The formation of complex models which were testable by regression analysis or
multivariate methods were made in twelve studies (86%). Ten studies utilized multiple
regression techniques or hierarchical linear modeling to form predictive models. Two
studies used structural equation modeling to test bona fide multivariate models.
Innovative Analyses
Both the large sample size and the wide array of variables in the NALS data allow
the analyst to use a variety of modeling methods, e.g., hierarchical linear modeling,
structural equation modeling, which are not possible in many data sets. This section will
discuss innovative analytic methods which were used to uncover factors related to adult
literacy.
Occupational variation. In their study of gender and ethnic differences of earnings
and employment status, Raudenbush and Kasim (1998) used an analytic method that
helped them determine if earnings and employment status differentials could be best
explained by an occupational preference perspective. They hypothesized that different
subpopulations (e.g., males and females) may earn different wages either because males
and females have preferences for different occupations or have different cognitive skills.

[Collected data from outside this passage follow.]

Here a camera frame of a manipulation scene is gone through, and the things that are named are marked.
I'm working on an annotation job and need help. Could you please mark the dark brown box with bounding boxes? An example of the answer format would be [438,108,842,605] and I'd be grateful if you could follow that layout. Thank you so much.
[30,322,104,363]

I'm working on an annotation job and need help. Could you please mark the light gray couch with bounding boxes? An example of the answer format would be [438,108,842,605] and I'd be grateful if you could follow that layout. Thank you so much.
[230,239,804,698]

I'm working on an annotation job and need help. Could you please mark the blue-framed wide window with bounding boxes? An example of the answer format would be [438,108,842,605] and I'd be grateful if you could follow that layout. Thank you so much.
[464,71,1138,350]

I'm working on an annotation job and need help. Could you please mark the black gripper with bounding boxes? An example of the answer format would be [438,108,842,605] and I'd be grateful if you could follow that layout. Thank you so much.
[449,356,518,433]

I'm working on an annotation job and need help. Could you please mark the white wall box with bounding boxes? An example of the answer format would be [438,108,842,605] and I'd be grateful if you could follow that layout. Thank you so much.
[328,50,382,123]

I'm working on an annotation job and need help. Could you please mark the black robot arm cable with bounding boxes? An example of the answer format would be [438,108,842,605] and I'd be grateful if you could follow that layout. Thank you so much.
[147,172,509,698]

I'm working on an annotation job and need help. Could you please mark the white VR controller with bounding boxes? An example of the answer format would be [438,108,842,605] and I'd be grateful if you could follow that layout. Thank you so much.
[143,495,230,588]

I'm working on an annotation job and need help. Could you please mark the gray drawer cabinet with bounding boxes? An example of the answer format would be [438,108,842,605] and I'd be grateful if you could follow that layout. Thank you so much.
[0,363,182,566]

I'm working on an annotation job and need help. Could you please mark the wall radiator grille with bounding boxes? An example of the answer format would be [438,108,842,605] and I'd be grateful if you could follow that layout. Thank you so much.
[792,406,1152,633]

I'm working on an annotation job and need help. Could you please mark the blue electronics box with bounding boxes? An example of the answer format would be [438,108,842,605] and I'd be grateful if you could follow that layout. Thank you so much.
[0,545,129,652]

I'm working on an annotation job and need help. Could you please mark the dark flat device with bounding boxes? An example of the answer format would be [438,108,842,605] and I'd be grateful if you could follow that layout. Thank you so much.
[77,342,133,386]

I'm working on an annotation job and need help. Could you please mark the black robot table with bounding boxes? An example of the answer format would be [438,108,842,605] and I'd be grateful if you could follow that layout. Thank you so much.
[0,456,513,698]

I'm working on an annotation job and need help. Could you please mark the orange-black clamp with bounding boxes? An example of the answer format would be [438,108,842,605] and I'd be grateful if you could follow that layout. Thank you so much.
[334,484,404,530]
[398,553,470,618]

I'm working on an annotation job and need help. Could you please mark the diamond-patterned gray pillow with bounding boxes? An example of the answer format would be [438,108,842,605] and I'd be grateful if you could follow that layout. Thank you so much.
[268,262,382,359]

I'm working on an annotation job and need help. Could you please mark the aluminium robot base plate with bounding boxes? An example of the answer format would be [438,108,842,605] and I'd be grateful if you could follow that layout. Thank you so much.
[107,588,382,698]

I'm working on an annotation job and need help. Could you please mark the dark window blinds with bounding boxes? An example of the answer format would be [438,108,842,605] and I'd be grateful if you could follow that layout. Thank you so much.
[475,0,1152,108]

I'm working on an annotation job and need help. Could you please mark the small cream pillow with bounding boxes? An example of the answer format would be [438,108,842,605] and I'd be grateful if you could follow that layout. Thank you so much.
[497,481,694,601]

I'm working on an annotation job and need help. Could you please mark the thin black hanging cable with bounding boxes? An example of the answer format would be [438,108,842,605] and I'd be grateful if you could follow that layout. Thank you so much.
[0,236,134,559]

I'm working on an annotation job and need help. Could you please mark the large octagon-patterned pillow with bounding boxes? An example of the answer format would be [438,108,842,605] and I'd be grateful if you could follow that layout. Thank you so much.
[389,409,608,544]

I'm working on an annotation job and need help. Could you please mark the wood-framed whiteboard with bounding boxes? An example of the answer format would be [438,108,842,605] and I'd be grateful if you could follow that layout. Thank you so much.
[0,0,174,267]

Raudenbush and Kasim deduced that within-occupational inequalities cannot be solely
explained by occupational preferences, however. Also, if these inequalities cannot be
explained by cognitive skill, then they suggest that other explanations must exist for pay
and employment inequality.
To test these hypotheses Raudenbush and Kasim (1998) formulated HLM models
in which individuals were nested within occupation. This procedure allowed for
disentangling the within- and between-group occupational differences. Raudenbush and
Kasim concluded that about two-thirds of the African-American versus European-
American male gap in earnings, and essentially all of the gap in unemployment, lies
within occupations. Literacy explains more than half of the between-occupation gap, but
less than half of the within-occupation gap. Having lower literacy skills, therefore, denies
blacks access to favorable occupations and helps to explain wage inequality on the basis
of ethnicity. Raudenbush and Kasim put forth a different explanation for gender
differences, however. The majority of the gender gap is within occupation, and
controlling for literacy has little or no effect on this gender gap. Consequently, they
concluded that neither job preference theories or cognitive skill deficiency accounts for
the gender gap in earnings, and their results are consistent with a labor-force
discrimination explanation.
Contextual effects. We have previously conducted analyses to determine
predictors of literacy practices and skills using HLM, however, in a different manner
from Raudenbush and Kasim (Sheehan-Holt & Smith, 2000; Smith & Sheehan, 1998).

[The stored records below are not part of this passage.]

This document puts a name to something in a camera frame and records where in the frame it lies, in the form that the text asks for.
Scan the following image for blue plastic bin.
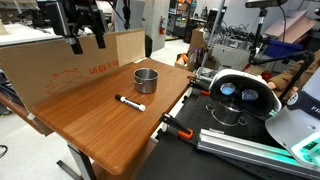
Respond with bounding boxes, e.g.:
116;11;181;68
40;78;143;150
264;39;305;58

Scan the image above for black camera stand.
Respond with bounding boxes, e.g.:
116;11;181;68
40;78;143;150
248;7;317;101

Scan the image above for white VR headset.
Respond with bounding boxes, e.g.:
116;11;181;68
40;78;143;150
209;68;283;120

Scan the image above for small wooden box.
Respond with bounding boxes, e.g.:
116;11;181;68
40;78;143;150
0;18;9;36

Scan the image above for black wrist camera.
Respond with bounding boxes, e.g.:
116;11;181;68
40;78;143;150
45;1;70;38

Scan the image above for aluminium extrusion rail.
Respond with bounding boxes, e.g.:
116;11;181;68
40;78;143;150
196;128;320;180

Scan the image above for long white table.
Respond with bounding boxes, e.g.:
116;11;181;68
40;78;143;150
0;20;64;48

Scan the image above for leaning cardboard sheets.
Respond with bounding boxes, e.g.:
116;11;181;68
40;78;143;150
264;9;319;44

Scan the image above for box with orange items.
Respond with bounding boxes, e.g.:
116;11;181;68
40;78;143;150
174;52;198;71

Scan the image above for brown cardboard box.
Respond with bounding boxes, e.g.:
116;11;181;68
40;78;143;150
189;27;208;51

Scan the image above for red fire extinguisher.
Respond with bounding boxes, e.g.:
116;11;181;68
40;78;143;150
159;14;167;36

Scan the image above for black optical breadboard platform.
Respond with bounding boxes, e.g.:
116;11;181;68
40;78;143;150
136;87;320;180

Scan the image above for black hanging robot cable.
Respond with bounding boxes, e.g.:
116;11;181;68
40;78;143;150
121;0;132;31

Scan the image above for black stereo camera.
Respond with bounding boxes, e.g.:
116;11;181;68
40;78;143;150
245;0;288;9

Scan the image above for large printed cardboard sheet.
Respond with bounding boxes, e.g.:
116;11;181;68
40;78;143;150
0;31;118;113

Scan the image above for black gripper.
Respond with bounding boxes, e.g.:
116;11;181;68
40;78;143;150
65;0;108;56

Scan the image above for black orange bar clamp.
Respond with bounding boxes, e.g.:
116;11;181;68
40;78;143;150
159;112;195;140
186;75;213;98

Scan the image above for silver metal pole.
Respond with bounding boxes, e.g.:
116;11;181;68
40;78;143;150
198;0;226;80

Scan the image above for grey white robot base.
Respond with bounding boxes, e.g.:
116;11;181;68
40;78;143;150
264;66;320;170

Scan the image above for black white marker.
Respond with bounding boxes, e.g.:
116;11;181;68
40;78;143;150
114;93;147;113

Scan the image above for steel pot with wire handles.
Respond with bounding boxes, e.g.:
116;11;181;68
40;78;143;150
205;101;248;127

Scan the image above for grey equipment case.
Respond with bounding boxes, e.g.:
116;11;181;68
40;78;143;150
211;43;253;71

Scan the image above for grey metal table frame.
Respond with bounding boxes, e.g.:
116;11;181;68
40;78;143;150
55;141;98;180

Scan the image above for person in brown jacket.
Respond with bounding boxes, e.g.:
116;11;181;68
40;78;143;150
267;49;320;98

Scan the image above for black equipment pile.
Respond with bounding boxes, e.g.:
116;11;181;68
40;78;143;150
18;8;48;30

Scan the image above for small steel pot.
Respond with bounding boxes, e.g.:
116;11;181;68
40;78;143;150
133;67;160;95

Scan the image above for background shelf rack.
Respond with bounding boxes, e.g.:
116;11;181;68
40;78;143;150
169;0;198;40

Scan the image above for black floor cable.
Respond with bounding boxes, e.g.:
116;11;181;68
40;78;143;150
0;144;9;160

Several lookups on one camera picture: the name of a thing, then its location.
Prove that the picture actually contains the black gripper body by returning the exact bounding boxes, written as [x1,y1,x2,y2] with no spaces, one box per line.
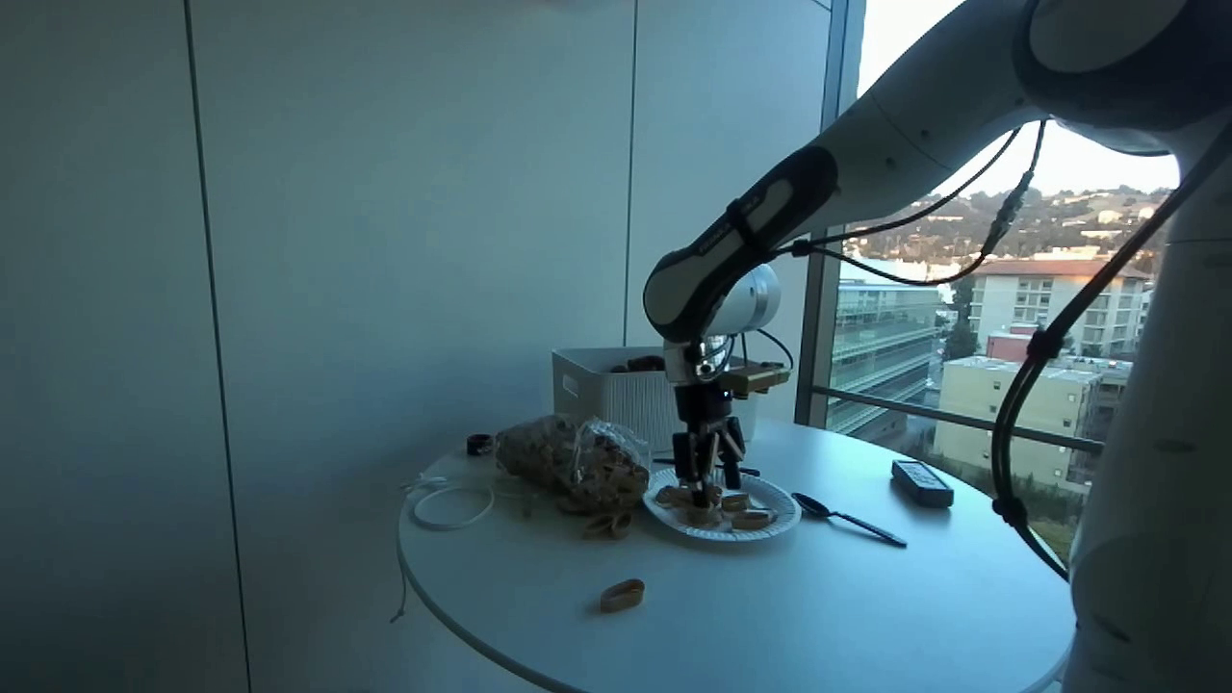
[668,372,746,437]

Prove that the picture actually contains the white paper plate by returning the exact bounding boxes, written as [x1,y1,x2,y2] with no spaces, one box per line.
[638,466,804,548]

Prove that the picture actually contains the black plastic spoon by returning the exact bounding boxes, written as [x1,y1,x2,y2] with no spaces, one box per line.
[790,487,913,553]

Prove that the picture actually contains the white storage box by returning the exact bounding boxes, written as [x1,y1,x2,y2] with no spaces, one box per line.
[551,341,686,453]

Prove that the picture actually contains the clear plastic bag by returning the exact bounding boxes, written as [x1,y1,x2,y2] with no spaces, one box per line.
[494,413,654,523]

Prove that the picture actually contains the metal balcony railing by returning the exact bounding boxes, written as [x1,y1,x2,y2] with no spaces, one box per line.
[819,382,1108,453]

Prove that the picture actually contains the grey balcony building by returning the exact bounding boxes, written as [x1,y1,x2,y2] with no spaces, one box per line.
[827,261,958,446]

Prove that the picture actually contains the black rectangular block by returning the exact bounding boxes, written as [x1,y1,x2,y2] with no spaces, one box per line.
[890,453,958,513]

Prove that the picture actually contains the beige flat roofed building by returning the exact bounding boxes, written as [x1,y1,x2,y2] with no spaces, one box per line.
[928,353,1137,498]

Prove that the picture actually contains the red roofed white building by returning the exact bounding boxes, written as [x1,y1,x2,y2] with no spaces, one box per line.
[967,250,1160,363]

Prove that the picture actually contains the gold camera module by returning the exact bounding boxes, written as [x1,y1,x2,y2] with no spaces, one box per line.
[718,363,797,395]

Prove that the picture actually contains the white cord loop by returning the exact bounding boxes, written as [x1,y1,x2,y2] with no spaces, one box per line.
[405,471,502,535]

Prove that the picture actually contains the thick black cable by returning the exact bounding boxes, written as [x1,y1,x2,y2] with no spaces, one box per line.
[988,120,1232,580]

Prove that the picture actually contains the thin black camera cable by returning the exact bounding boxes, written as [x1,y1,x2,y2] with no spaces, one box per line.
[781,113,1050,287]

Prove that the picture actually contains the grey window frame post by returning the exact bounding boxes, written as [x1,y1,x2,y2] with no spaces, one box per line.
[790,0,872,431]

We determined that the segment level of the NALS data collection design could serve as
a proxy for a neighborhood since segments were comprised of census blocks or groups of
census blocks. We therefore used the segment as the second level in our HLM analyses
and found that literacy skills, but not practices, had moderate intraclass correlations
across segments. By using segment as a second-level variable, we could (a) appropriately
model individual-level effects even with non-independent errors within neighborhoods
and (b) we could appropriately model the neighborhood-level variation with contextual
variables. As a consequence, we created a contextual variable at the neighborhood level,
mean income of the neighborhood, and determined that not only was this variable
significantly related to literacy even when controlling for an individual’s family income,
but that it is an important control variable in the prediction of adult literacy.

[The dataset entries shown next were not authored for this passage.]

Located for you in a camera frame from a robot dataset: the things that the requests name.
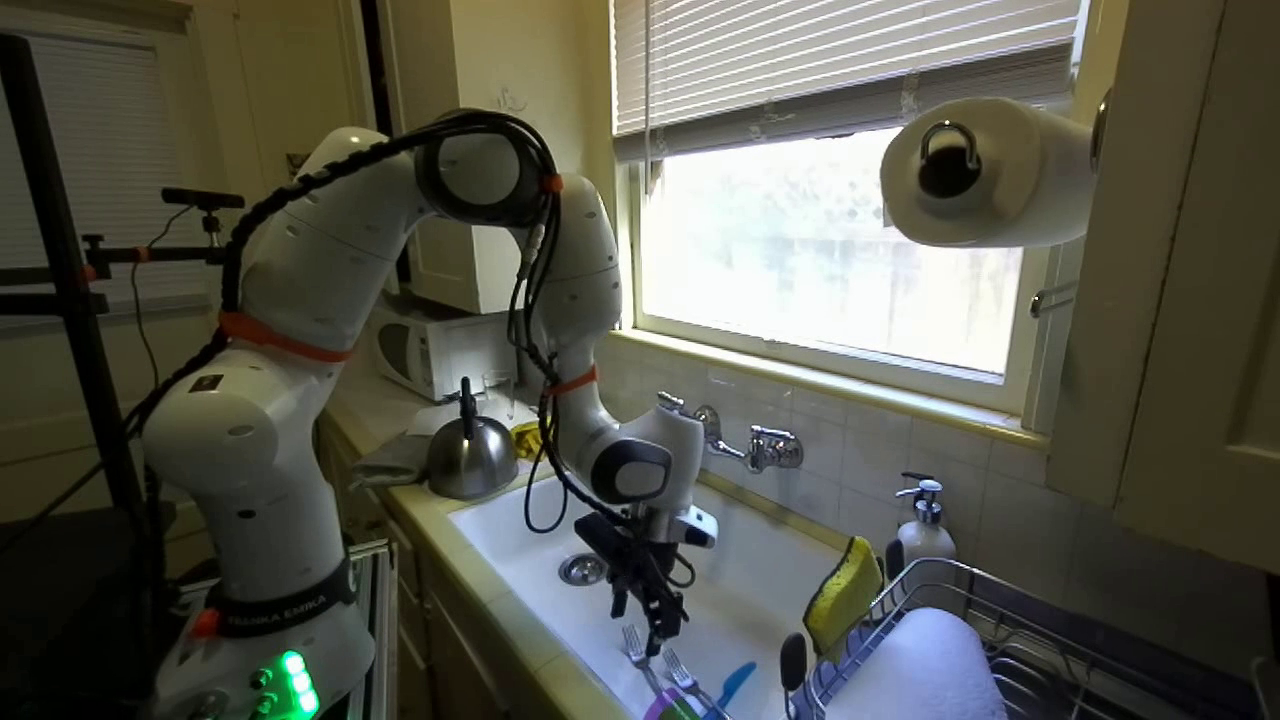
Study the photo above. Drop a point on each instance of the white wall cabinet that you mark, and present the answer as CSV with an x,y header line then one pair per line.
x,y
454,275

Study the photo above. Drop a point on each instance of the yellow and green sponge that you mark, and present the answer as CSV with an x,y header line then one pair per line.
x,y
843,601

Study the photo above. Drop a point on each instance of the cream wall cabinet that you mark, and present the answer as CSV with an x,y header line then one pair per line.
x,y
1184,332

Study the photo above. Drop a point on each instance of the blue plastic utensil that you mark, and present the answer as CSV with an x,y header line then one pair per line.
x,y
733,683

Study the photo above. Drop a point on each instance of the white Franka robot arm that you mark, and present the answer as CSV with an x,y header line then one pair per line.
x,y
265,442

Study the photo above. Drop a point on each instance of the white window blinds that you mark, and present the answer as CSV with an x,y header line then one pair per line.
x,y
824,65

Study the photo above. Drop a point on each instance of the metal sink drain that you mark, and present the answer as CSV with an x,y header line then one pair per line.
x,y
584,570

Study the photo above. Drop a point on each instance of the white toaster oven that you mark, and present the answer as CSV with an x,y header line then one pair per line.
x,y
446,354

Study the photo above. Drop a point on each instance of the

Literacy selection and development. Reder (1995, 1998) has advanced the
understanding of the relationships between education, adult literacy, and other learner
characteristics using structural equation modeling to test competing models of adult
literacy. He hypothesized that if educational attainment is a primary cause of adult
literacy (literacy development), a model with a unidirectional path from education to
literacy would fit the data best. However, if literacy operates on educational attainment
(literacy selection), a model with a unidirectional flow from literacy to education would
be a better fitting model. He tested these two competing models, along with a reciprocal-
effects model, with a bi-directional flow between literacy and education, to determine
which model best represents the interaction of these two factors. He determined that the
reciprocal effects model best explains the education – literacy relationship. Reder (1995)
also extended the model to include the exogenous variables of self-reported learning
disability, gender, age, age squared, minority status, and parents’education, as well as
social and economic outcomes. Using SEM he was also able to conclude that, in general,
learning disability status has substantial direct and indirect effects on education, literacy,
and social and economic outcomes.
Discussion
The majority of the studies involving secondary analysis of the NALS data
reported using sampling weights, which lends validity to the inferences made regarding
population effects. Only two studies appeared to be making inferences to the population
without correctly weighting the data. It is possible, however, that the data were properly
weighted in these studies but was not reported in the description of the data analysis
procedures.
Slightly over half of the reviewed studies accounted for the sampling design in
some manner - either using an estimate of the design effect to reduce the effective
sample size or by using HLM. Using the design effect to weight the data has the
advantage that it takes into account the possible dependence of observations due to all
stages of the sampling design. However, this method is lacking in that design effects
differ depending on the statistic used and the variables used in a particular analysis
(NCES, 1997). None of the studies evaluated appeared to vary the design effect
adjustment depending on the statistic used. However, the investigators probably
overestimated the design effect and as such erred by being more conservative.
The HLM method of accounting for the sampling design is very effective, as it is
particularly suited for this type of data. However, a shortcoming of the method is that the
HLM software (Bryk, Raudenbush, & Congdon, 1996) can only analyze three stages of
sampling design (the individual level and two other stages) at one time. There is some
evidence that there is not much random variation in outcomes between states or PSUs,
although there is at the segment level (Raudenbush & Kasim, 1998; Sheehan-Holt &
Smith, 2000; Smith & Sheehan, 1998). Therefore, even a two-level model may be
sufficient to model the NALS data. Almost half of the published NALS research,
however, did not take the sampling design into account in any manner when making
statistical inferences. This may have resulted in negatively biased standard errors and
overreporting of significant effects related to adult literacy.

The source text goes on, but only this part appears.